Ranger: “Glad to see you read something pithy from time to time. Do you see me disagreeing with you? You could probably preach that sermon to a lot of people, but to a dog? Come on, think of something more substantive on this subject. Otherwise I’m headed over to my food dish and whine for something. You see, that begins to get at my point about prayer. I go to my dish, whine, and sometimes I even pick it up with my mouth and dump it at your feet, usually when you’ve totally forgotten I also need to eat! I figure I’m the one who can impact the situation by doing something that will make my own situation – and yours – better. It’s not prayer, its personal individual action that possibly, hopefully, changes the reality. I feel hunger pangs, I do something that changes things. That’s the essence of prayer.”

Me: “Okay. But now widen your lens. Let’s say I learn at my next doctor’s appointment that I have Parkinson’s Disease. How about begging for relief from that through prayer?”

Ranger: “Actually, it’s no different. Hate to break your bubble. You get a bad diagnosis, it’s the product of the natural environment having a go at your body. You’d be well advised to listen to your doctor, do research on the topic, and elect a course of action that might (or might not) improve your life over time.”

Me: “You’re pretty hardnosed on this topic, aren’t you?”

Ranger: “You bet. It was the luck of the draw that got me out of being put down. Darryl arrived, not as an answer to prayer, but as the result of some pretty fortunate circumstances. It had nothing to do with prayer. It had everything to do with both Darryl and me being receptive to the opportunity provided.”

Me: “So prayer, in your view, is managing yourself, and being proactive on your own behalf or on behalf of others. So why do you call it prayer? Why not call it self control or self actualization?”

Ranger: “Actually, it is prayer. It’s more than just being proactive. It involves a lot of quiet reflection before the action. I get a lot of such meditation done while you’re gone from the house. Sitting here on the sofa I’m doing a lot of plain old meditation.
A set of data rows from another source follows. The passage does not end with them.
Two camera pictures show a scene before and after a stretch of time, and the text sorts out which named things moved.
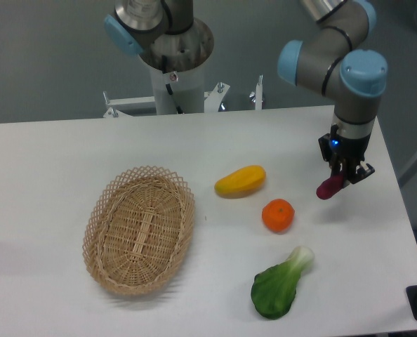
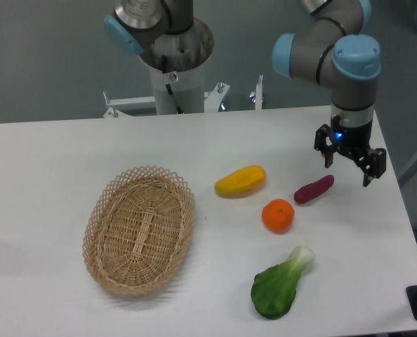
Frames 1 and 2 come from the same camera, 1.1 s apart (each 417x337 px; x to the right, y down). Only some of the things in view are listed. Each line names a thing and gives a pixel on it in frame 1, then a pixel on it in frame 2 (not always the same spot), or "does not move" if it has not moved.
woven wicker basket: (137, 230) does not move
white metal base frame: (126, 107) does not move
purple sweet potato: (330, 187) → (314, 189)
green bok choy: (274, 288) does not move
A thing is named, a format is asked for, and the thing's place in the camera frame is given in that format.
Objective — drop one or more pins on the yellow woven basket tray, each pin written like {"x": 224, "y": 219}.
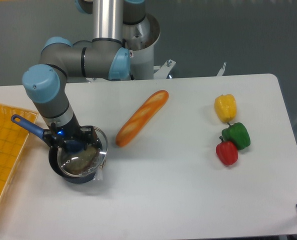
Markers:
{"x": 12, "y": 141}

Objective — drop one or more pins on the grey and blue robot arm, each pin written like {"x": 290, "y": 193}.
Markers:
{"x": 107, "y": 57}

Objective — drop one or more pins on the orange baguette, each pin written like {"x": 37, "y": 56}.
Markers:
{"x": 141, "y": 117}

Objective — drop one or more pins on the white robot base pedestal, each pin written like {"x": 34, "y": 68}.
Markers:
{"x": 140, "y": 40}

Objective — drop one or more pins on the red bell pepper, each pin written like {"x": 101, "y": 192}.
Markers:
{"x": 227, "y": 152}

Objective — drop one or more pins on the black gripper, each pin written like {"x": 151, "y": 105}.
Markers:
{"x": 57, "y": 134}

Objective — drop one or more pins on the dark blue saucepan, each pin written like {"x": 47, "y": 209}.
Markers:
{"x": 37, "y": 131}

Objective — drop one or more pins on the wrapped bread slice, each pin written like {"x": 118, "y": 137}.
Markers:
{"x": 83, "y": 165}

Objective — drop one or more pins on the green bell pepper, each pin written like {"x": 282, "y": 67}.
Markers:
{"x": 237, "y": 134}

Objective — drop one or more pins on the glass pot lid blue knob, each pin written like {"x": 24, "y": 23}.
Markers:
{"x": 71, "y": 146}

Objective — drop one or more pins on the yellow bell pepper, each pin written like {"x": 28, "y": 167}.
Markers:
{"x": 225, "y": 107}

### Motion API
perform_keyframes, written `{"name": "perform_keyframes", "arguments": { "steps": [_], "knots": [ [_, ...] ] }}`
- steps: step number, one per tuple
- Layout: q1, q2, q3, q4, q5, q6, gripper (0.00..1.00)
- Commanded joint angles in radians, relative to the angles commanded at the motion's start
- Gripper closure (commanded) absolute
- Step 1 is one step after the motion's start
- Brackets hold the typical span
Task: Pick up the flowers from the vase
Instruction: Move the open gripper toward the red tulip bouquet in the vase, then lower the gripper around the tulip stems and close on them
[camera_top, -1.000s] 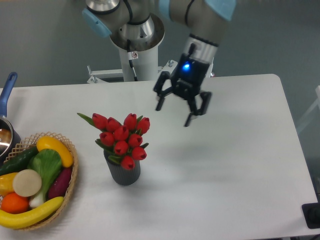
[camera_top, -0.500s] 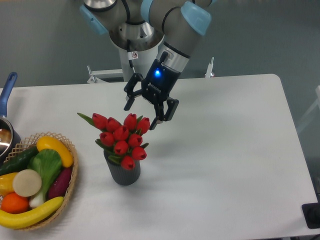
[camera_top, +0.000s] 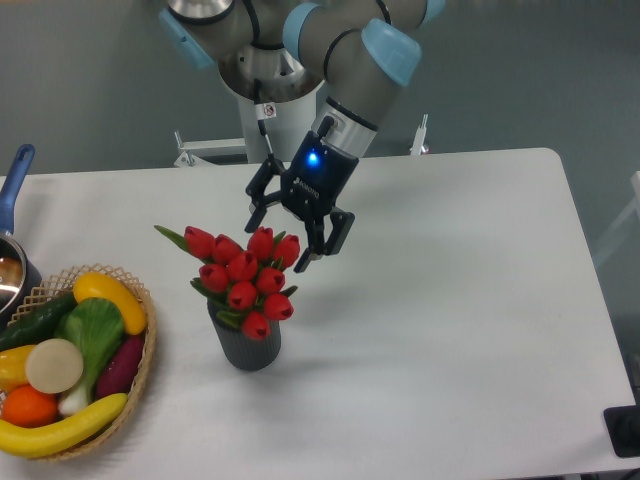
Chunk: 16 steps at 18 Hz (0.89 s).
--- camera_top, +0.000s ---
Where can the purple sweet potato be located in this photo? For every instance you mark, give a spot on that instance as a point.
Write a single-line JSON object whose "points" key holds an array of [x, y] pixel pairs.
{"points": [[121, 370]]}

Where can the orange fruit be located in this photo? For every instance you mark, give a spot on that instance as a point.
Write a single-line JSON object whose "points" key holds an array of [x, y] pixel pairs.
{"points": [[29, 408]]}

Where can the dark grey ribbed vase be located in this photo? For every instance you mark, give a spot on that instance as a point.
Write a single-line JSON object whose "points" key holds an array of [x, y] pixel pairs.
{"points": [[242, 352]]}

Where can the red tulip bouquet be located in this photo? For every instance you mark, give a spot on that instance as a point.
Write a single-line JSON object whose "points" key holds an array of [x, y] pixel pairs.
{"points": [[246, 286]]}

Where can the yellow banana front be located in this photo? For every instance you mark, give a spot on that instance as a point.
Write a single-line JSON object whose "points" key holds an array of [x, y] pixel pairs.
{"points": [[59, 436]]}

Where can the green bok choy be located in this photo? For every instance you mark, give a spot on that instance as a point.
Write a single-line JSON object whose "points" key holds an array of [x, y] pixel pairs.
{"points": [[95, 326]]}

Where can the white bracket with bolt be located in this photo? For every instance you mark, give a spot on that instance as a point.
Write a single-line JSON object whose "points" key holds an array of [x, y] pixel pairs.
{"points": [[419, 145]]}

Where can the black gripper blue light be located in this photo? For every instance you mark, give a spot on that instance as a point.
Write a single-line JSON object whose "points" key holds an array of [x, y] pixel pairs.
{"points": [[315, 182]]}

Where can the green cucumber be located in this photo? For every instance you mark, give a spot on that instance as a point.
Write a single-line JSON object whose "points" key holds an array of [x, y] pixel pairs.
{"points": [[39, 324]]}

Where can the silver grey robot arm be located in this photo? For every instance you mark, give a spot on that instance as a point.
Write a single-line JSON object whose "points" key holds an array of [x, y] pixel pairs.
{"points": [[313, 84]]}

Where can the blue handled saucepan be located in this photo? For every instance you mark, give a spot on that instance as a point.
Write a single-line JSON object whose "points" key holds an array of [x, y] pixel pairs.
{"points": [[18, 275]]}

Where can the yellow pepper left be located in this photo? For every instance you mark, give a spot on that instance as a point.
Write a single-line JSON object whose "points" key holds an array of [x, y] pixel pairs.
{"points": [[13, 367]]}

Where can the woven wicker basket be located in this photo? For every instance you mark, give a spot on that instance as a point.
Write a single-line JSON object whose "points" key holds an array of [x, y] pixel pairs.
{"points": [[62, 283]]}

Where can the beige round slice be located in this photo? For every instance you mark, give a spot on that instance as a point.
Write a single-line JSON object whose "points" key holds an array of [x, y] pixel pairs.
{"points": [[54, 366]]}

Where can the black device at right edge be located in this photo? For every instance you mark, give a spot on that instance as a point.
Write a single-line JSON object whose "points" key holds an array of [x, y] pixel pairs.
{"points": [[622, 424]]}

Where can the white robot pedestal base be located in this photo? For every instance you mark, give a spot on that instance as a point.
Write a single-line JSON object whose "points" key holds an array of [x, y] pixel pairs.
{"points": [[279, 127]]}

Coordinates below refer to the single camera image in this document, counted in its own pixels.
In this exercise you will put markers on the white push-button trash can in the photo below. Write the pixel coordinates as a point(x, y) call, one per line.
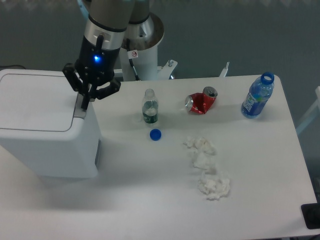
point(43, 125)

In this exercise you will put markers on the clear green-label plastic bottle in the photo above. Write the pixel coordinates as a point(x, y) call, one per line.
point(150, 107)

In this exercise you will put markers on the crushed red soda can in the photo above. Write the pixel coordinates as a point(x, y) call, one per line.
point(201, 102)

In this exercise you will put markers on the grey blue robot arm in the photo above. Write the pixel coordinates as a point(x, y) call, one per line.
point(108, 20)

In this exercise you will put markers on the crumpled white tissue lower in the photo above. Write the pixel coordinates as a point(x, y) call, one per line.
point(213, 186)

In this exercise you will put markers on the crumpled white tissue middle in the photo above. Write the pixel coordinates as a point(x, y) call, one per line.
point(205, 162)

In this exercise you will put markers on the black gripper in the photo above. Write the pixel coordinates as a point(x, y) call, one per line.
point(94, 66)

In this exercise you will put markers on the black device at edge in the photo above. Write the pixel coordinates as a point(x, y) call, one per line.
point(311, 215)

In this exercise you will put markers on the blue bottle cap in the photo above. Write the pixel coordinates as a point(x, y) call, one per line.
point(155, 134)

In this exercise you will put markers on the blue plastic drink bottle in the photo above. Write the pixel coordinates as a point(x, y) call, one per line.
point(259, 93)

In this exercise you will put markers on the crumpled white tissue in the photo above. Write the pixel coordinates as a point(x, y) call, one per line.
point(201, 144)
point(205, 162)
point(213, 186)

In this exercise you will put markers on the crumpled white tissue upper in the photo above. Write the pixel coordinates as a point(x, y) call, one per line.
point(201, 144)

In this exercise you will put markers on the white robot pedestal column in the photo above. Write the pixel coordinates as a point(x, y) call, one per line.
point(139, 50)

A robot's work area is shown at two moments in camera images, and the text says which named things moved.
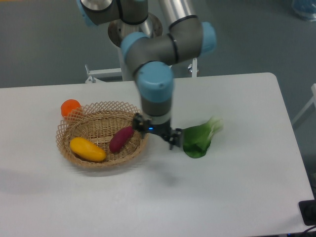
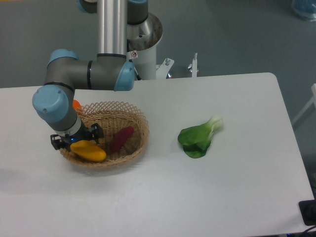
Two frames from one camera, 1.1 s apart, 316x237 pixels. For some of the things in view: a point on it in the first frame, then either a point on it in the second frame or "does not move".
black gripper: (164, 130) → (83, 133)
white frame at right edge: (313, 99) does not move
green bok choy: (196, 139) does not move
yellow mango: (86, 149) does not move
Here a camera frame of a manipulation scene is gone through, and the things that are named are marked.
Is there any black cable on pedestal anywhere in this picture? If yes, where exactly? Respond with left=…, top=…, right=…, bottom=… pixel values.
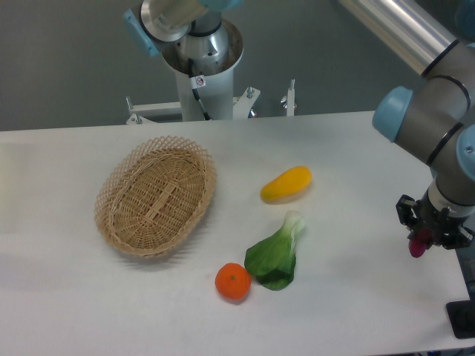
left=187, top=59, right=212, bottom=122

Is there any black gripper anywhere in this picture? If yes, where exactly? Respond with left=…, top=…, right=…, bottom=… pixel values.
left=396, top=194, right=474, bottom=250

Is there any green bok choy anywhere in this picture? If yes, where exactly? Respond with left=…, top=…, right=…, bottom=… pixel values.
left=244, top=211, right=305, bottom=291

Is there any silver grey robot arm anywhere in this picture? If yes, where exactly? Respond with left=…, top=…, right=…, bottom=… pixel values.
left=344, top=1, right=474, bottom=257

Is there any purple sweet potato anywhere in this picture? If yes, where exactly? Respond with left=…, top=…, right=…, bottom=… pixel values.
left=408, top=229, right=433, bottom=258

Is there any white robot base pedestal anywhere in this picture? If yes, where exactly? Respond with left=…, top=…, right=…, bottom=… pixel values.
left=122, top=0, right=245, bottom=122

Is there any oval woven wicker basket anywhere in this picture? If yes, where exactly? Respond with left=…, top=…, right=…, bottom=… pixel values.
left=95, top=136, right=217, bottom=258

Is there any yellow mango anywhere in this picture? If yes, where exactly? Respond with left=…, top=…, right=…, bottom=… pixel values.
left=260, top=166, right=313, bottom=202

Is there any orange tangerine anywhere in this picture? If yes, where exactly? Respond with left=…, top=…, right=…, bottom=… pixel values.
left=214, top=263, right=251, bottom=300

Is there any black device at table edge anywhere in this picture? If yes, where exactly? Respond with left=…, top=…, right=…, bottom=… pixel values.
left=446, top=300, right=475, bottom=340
I watch the birds, yes, and I nap. But I’m also reflecting constantly on my own place in the world. I ask myself constantly how I might be able to improve my own attitude. I think about each close relationship I have and scout out what might be one thing I can do to improve it. You notice I’m no longer dragging my own toys and bones out of the family room? That’s not because you were wishing for that to happen. It’s because I was watching your body language when you were cleaning up every night. I’m not stupid. I figured out that because I love you and want you to be able to get to bed more promptly I could help and what I get out of that is the satisfaction of watching you happily headed to bed.”